Mitophagy Protects the Retina Against Anti-Vascular Endothelial Growth Factor Therapy-Driven Hypoxia via Hypoxia-Inducible Factor-1α Signaling

Front Cell Dev Biol. 2021 Nov 1:9:727822. doi: 10.3389/fcell.2021.727822. eCollection 2021.

Abstract

Anti-VEGF drugs are first-line treatments for retinal neovascular diseases, but these anti-angiogenic agents may also aggravate retinal damage by inducing hypoxia. Mitophagy can protect against hypoxia by maintaining mitochondrial quality, thereby sustaining metabolic homeostasis and reducing reactive oxygen species (ROS) generation. Here we report that the anti-VEGF agent bevacizumab upregulated the hypoxic cell marker HIF-1α in photoreceptors, Müller cells, and vascular endothelial cells of oxygen-induced retinopathy (OIR) model mice, as well as in hypoxic cultured 661W photoreceptors, MIO-MI Müller cells, and human vascular endothelial cells. Bevacizumab also increased expression of mitophagy-related proteins, and mitophagosome formation both in vivo and in vitro, but did not influence cellular ROS production or apoptosis rate.

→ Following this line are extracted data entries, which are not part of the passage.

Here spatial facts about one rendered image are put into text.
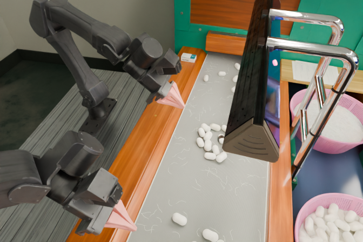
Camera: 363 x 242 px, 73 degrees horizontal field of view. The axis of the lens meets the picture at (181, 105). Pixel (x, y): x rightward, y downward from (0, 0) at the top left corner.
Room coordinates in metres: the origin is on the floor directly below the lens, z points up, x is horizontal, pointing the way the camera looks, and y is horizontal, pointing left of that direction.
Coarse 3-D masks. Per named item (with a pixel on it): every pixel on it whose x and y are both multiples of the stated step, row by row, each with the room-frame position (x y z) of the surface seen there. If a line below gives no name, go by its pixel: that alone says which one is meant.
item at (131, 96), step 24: (96, 72) 0.97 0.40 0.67; (120, 72) 0.97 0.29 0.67; (72, 96) 0.80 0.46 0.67; (120, 96) 0.80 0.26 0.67; (144, 96) 0.80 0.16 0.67; (48, 120) 0.66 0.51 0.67; (72, 120) 0.66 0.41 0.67; (120, 120) 0.66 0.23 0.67; (24, 144) 0.54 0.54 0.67; (48, 144) 0.54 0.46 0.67; (120, 144) 0.54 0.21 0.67; (96, 168) 0.45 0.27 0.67; (0, 216) 0.29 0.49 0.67; (24, 216) 0.29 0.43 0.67; (48, 216) 0.29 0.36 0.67; (72, 216) 0.29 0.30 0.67; (0, 240) 0.23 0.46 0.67; (24, 240) 0.23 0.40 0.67; (48, 240) 0.23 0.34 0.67
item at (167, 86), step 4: (172, 80) 0.56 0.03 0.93; (168, 84) 0.54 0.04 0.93; (172, 84) 0.55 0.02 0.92; (176, 84) 0.56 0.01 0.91; (164, 88) 0.52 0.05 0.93; (168, 88) 0.53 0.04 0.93; (176, 88) 0.55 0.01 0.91; (164, 92) 0.51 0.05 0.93; (176, 92) 0.54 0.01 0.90; (156, 96) 0.51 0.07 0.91; (160, 96) 0.50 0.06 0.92; (164, 96) 0.50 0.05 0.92; (180, 96) 0.55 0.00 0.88; (172, 100) 0.55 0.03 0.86; (184, 104) 0.54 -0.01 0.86
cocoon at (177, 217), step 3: (174, 213) 0.26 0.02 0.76; (177, 213) 0.26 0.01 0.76; (174, 216) 0.25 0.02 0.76; (177, 216) 0.25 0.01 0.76; (180, 216) 0.25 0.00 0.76; (183, 216) 0.26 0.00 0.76; (174, 219) 0.25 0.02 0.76; (177, 219) 0.25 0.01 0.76; (180, 219) 0.25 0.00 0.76; (183, 219) 0.25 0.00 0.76; (186, 219) 0.25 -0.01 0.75; (177, 222) 0.24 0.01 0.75; (180, 222) 0.24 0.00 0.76; (183, 222) 0.24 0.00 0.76; (186, 222) 0.24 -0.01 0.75
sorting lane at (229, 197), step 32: (224, 64) 0.93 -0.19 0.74; (192, 96) 0.71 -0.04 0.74; (224, 96) 0.71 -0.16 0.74; (192, 128) 0.55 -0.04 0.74; (192, 160) 0.42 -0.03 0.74; (224, 160) 0.42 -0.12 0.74; (256, 160) 0.42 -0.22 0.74; (160, 192) 0.32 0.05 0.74; (192, 192) 0.32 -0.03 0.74; (224, 192) 0.32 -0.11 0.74; (256, 192) 0.32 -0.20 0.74; (160, 224) 0.24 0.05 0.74; (192, 224) 0.24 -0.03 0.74; (224, 224) 0.24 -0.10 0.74; (256, 224) 0.24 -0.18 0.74
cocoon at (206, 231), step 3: (204, 231) 0.22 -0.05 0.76; (207, 231) 0.22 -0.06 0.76; (210, 231) 0.22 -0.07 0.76; (204, 234) 0.21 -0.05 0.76; (207, 234) 0.21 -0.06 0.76; (210, 234) 0.21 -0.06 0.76; (213, 234) 0.21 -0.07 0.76; (216, 234) 0.21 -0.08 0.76; (204, 237) 0.21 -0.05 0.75; (207, 237) 0.21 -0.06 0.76; (210, 237) 0.21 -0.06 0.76; (213, 237) 0.21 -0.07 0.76; (216, 237) 0.21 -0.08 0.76; (210, 240) 0.21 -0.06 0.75; (213, 240) 0.20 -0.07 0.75; (216, 240) 0.20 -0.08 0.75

The HIF-1α inhibitor LW6 blocked mitophagy, augmented ROS production, and triggered apoptosis. Induction of HIF-1α and mitophagy were associated with upregulation of BCL2/adenovirus E1B 19-kDa protein-interacting protein 3 (BNIP3) and FUN14 domain containing 1 (FUNDC1), and overexpression of these proteins in culture reversed the effects of HIF-1α inhibition. These findings suggest that bevacizumab does induce retinal hypoxia, but that concomitant activation of the HIF-1α-BNIP3/FUNDC1 signaling pathway also induces mitophagy, which can mitigate the deleterious effects by reducing oxidative stress secondary. Promoting HIF-1α-BNIP3/FUNDC1-mediated mitophagy may enhance the safety of anti-VEGF therapy for retinal neovascular diseases and indicate new explanation and possible new target of the anti-VEGF therapy with suboptimal effect.

Keywords: anti-VEGF; bevacizumab; hypoxia; mitophagy; retina; retinal neovascular disease.